The data that follows must be transcribed in full and exactly, minus the pictures.

== Exercise input ==

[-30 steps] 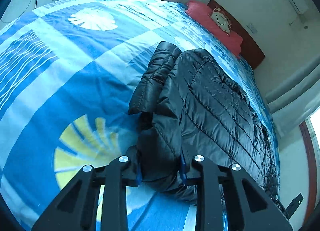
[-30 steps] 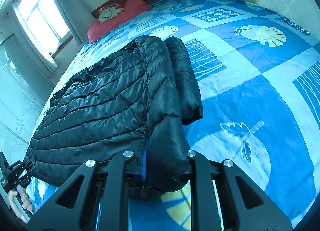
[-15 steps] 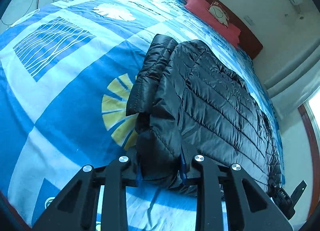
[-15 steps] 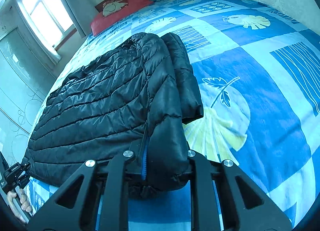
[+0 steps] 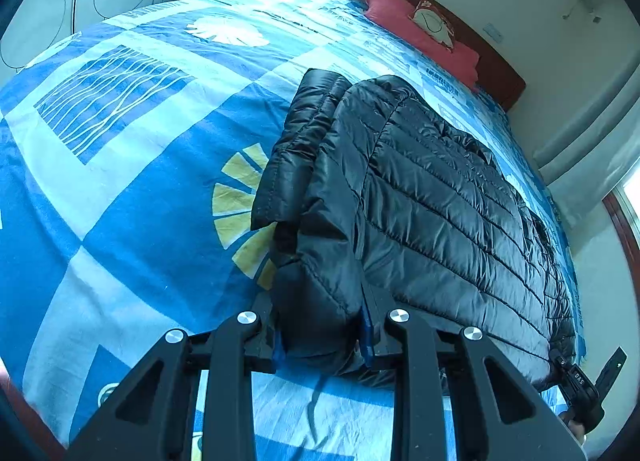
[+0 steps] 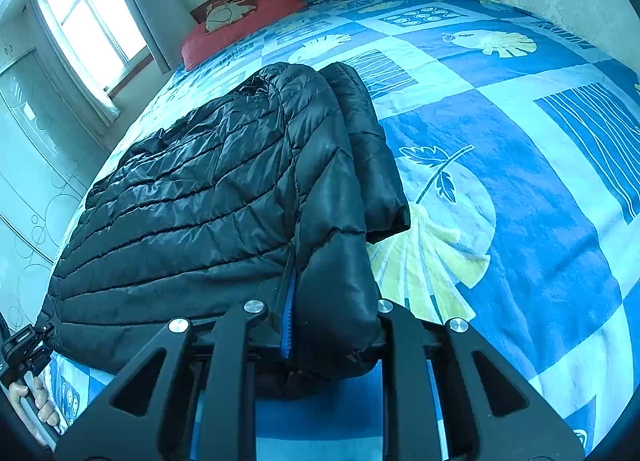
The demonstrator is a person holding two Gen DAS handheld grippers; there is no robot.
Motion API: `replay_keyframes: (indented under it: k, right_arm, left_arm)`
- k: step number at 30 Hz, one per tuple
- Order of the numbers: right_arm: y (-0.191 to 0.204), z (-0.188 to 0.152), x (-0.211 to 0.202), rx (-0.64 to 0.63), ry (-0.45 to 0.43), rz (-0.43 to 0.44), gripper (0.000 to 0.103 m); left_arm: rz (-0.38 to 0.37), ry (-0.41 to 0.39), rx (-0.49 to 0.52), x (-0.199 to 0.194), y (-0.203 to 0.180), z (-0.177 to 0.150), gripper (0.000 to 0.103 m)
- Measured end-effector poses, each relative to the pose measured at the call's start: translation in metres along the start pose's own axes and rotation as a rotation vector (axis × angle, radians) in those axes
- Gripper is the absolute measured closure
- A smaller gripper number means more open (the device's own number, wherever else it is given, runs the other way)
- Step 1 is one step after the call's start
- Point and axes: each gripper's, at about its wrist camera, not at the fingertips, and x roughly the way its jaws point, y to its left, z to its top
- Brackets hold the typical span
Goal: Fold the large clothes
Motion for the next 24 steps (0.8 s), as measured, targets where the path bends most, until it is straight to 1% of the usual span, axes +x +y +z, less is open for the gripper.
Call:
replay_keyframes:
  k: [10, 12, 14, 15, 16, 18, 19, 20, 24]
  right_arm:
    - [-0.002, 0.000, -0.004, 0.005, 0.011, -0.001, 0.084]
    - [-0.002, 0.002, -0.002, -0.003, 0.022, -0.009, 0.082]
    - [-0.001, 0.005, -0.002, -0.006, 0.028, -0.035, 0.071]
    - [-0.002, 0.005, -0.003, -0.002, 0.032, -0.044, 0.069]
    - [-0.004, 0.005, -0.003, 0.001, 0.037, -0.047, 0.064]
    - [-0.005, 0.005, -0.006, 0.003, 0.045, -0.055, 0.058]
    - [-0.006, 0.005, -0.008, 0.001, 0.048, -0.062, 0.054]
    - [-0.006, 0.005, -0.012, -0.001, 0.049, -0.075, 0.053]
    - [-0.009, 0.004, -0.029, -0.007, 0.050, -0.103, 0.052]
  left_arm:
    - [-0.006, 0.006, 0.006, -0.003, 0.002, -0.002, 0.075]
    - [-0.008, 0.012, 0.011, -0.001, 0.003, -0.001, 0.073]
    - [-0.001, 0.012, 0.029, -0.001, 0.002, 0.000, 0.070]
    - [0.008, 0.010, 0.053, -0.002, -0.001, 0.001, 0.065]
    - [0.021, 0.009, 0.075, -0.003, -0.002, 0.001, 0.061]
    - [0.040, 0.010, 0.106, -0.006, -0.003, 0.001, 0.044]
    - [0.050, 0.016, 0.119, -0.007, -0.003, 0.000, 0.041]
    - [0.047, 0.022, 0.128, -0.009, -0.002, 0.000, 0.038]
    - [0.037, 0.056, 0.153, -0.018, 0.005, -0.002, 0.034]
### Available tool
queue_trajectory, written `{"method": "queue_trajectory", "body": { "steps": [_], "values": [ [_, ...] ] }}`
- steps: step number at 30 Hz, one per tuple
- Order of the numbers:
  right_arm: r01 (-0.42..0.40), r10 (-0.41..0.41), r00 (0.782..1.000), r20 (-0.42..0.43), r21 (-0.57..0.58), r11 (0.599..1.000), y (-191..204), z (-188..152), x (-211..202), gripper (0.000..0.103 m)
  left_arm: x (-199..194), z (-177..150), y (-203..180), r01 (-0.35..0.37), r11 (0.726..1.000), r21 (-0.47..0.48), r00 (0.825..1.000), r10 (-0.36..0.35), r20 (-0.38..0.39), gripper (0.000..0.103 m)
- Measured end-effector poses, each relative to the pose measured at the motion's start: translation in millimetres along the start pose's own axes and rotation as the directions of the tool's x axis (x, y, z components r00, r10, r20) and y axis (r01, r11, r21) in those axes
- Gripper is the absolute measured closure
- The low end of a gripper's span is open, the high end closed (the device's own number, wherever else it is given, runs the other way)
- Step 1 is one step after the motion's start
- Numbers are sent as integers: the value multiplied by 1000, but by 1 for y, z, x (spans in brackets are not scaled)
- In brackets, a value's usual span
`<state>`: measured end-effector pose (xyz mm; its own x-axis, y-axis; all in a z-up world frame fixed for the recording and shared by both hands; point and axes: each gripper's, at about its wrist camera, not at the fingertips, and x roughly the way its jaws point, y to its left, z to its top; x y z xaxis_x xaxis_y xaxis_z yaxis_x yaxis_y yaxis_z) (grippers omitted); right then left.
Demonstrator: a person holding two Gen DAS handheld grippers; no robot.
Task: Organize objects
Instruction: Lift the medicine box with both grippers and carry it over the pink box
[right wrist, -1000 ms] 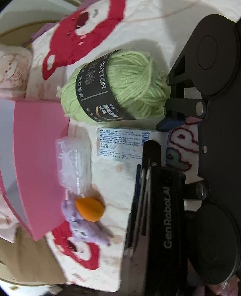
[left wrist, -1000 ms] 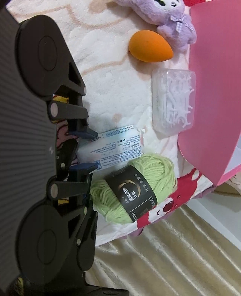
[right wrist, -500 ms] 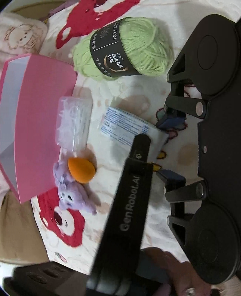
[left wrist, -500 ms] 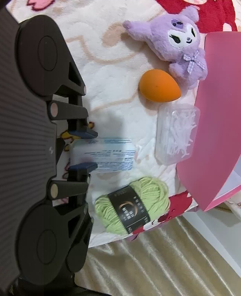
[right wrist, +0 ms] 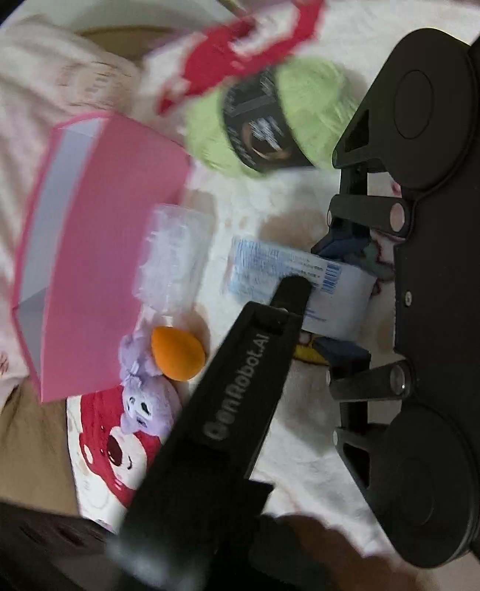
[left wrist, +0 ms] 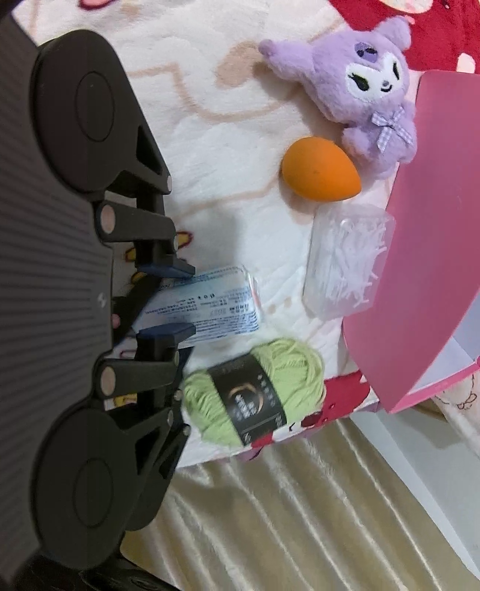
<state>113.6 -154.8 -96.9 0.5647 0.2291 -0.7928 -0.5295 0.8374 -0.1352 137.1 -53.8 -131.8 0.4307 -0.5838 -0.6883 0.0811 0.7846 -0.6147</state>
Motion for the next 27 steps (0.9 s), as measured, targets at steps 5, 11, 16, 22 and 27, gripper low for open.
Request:
{"method": "queue_trajectory", "body": {
  "steps": [5, 11, 16, 22, 27],
  "values": [
    [-37, 32, 997, 75, 67, 997, -11, 9, -22, 57, -26, -1, -20, -13, 993, 116, 998, 5, 66, 78],
    [-63, 43, 990, 131, 151, 987, -18, 23, -44, 58, -55, 10, -46, -42, 972, 231, 994, 17, 109, 79],
    [-74, 45, 984, 171, 167, 983, -22, 49, -54, 58, -76, 36, -57, -64, 967, 247, 989, 29, 145, 79],
    [-121, 81, 975, 205, 191, 974, -38, 92, -56, 58, -88, 89, -74, -131, 962, 241, 983, 94, 158, 78],
    [-100, 63, 975, 213, 167, 981, -57, 136, -38, 58, -76, 142, -75, -145, 950, 275, 983, 106, 150, 79]
  ]
}}
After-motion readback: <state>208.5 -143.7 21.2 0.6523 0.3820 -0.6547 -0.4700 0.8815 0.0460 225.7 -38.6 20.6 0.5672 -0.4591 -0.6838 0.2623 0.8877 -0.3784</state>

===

• _Task output_:
[-30 steps] 
[-30 steps] 
[-15 steps] 
[-15 steps] 
[+0 steps] 
[+0 steps] 
The demonstrator is a person holding two Gen DAS handheld grippers; there is no robot.
Motion API: `replay_keyframes: (indented under it: k, right_arm, left_arm)`
- k: step number at 30 Hz, one per tuple
- Order of the numbers: right_arm: y (-0.191 to 0.204), z (-0.188 to 0.152), x (-0.211 to 0.202), rx (-0.64 to 0.63), ry (-0.45 to 0.43), rz (-0.43 to 0.44), gripper (0.000 to 0.103 m); left_arm: rz (-0.38 to 0.37), ry (-0.41 to 0.39), rx (-0.49 to 0.52), x (-0.199 to 0.194), y (-0.203 to 0.180), z (-0.177 to 0.150), gripper (0.000 to 0.103 m)
- Measured end-effector poses, each relative to the pose measured at the call's start: translation in metres along the start pose's own axes and rotation as a rotation vector (axis × angle, radians) in those axes
- Gripper is the absolute measured closure
- A smaller gripper number means more open (the device's own number, wherever else it is given, runs the other way)
- Step 1 is one step after the call's start
- Point and axes: each gripper's, at about its wrist camera, not at the fingertips, and x roughly the way its jaws point, y to its left, z to its top
- Brackets hold the typical span
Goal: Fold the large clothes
Motion for the next 24 steps (0.8 s), as measured, targets where the path bends most, until it is straight to 1% of the usual span, axes +x +y +z, less is open for the gripper.
Call:
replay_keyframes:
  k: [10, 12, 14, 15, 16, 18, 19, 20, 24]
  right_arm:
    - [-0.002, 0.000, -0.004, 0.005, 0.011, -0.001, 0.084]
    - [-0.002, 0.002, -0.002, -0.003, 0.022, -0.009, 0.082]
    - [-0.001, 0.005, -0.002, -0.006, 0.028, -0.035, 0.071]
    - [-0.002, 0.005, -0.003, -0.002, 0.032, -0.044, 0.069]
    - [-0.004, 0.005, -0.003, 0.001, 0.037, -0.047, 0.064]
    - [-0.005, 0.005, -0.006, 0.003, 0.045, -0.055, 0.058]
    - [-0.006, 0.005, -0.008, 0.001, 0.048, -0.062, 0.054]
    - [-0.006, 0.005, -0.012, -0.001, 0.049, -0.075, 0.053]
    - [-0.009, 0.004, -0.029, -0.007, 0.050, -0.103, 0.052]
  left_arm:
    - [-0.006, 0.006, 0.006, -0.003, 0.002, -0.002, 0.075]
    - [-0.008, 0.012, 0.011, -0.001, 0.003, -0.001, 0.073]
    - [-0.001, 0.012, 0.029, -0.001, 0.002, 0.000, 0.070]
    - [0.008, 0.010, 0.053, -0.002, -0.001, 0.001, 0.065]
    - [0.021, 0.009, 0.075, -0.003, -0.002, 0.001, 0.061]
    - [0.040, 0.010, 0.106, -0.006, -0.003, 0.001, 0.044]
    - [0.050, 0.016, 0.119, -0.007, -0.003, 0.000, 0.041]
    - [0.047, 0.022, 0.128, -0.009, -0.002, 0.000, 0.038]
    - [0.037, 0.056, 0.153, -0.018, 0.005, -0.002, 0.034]
### Available tool
queue_trajectory, written `{"method": "queue_trajectory", "body": { "steps": [_], "values": [ [_, ...] ] }}`
- steps: step number at 30 Hz, one per tuple
- Order of the numbers:
  right_arm: r01 (-0.42..0.40), r10 (-0.41..0.41), r00 (0.782..1.000), r20 (-0.42..0.43), r21 (-0.57..0.58), r11 (0.599..1.000), y (-191..204), z (-188..152), x (-211..202), gripper (0.000..0.103 m)
  left_arm: x (-199..194), z (-177..150), y (-203..180), r01 (-0.35..0.37), r11 (0.726..1.000), r21 (-0.47..0.48), r00 (0.825..1.000), r10 (-0.36..0.35), r20 (-0.38..0.39), gripper (0.000..0.103 m)
- Measured end-effector poses, each relative to the pose measured at the motion's start: translation in millimetres along the start pose's own axes and rotation as the directions of the tool's x axis (x, y, z components r00, r10, r20) and y axis (r01, r11, r21) in those axes
- Gripper is the absolute measured closure
- The low end of a gripper's span is open, the high end closed (the device's own number, wherever else it is given, runs the other way)
- Step 1 is one step after the motion's start
- Numbers are sent as integers: the value multiplied by 1000, but by 1 for y, z, x (spans in brackets are not scaled)
- In brackets, a value's usual span
`<state>`: measured end-effector pose (xyz mm; its own x-axis, y-axis; all in a z-up world frame fixed for the recording and shared by both hands; point and axes: each gripper's, at about its wrist camera, not at the fingertips, and x roughly the way its jaws point, y to its left, z to its top; x y z xaxis_x xaxis_y xaxis_z yaxis_x yaxis_y yaxis_z) (grippers omitted); right then left.
Demonstrator: a person holding two Gen DAS handheld grippers; no robot.
Task: Organize objects
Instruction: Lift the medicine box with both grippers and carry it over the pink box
[right wrist, -1000 ms] 
[left wrist, -1000 ms] 
[right wrist, -500 ms] 
[left wrist, -500 ms] 
[right wrist, +0 ms] 
[left wrist, +0 ms] 
<state>113.6 -154.8 -96.9 0.5647 0.2291 -0.7928 -0.5295 0.8374 -0.1352 137.1 -53.8 -131.8 0.4307 -0.5838 -0.6883 0.0811 0.7846 -0.6147</state>
Motion for the next 27 steps (0.9 s), as measured, targets at steps 5, 11, 16, 22 and 27, gripper low for open.
Request:
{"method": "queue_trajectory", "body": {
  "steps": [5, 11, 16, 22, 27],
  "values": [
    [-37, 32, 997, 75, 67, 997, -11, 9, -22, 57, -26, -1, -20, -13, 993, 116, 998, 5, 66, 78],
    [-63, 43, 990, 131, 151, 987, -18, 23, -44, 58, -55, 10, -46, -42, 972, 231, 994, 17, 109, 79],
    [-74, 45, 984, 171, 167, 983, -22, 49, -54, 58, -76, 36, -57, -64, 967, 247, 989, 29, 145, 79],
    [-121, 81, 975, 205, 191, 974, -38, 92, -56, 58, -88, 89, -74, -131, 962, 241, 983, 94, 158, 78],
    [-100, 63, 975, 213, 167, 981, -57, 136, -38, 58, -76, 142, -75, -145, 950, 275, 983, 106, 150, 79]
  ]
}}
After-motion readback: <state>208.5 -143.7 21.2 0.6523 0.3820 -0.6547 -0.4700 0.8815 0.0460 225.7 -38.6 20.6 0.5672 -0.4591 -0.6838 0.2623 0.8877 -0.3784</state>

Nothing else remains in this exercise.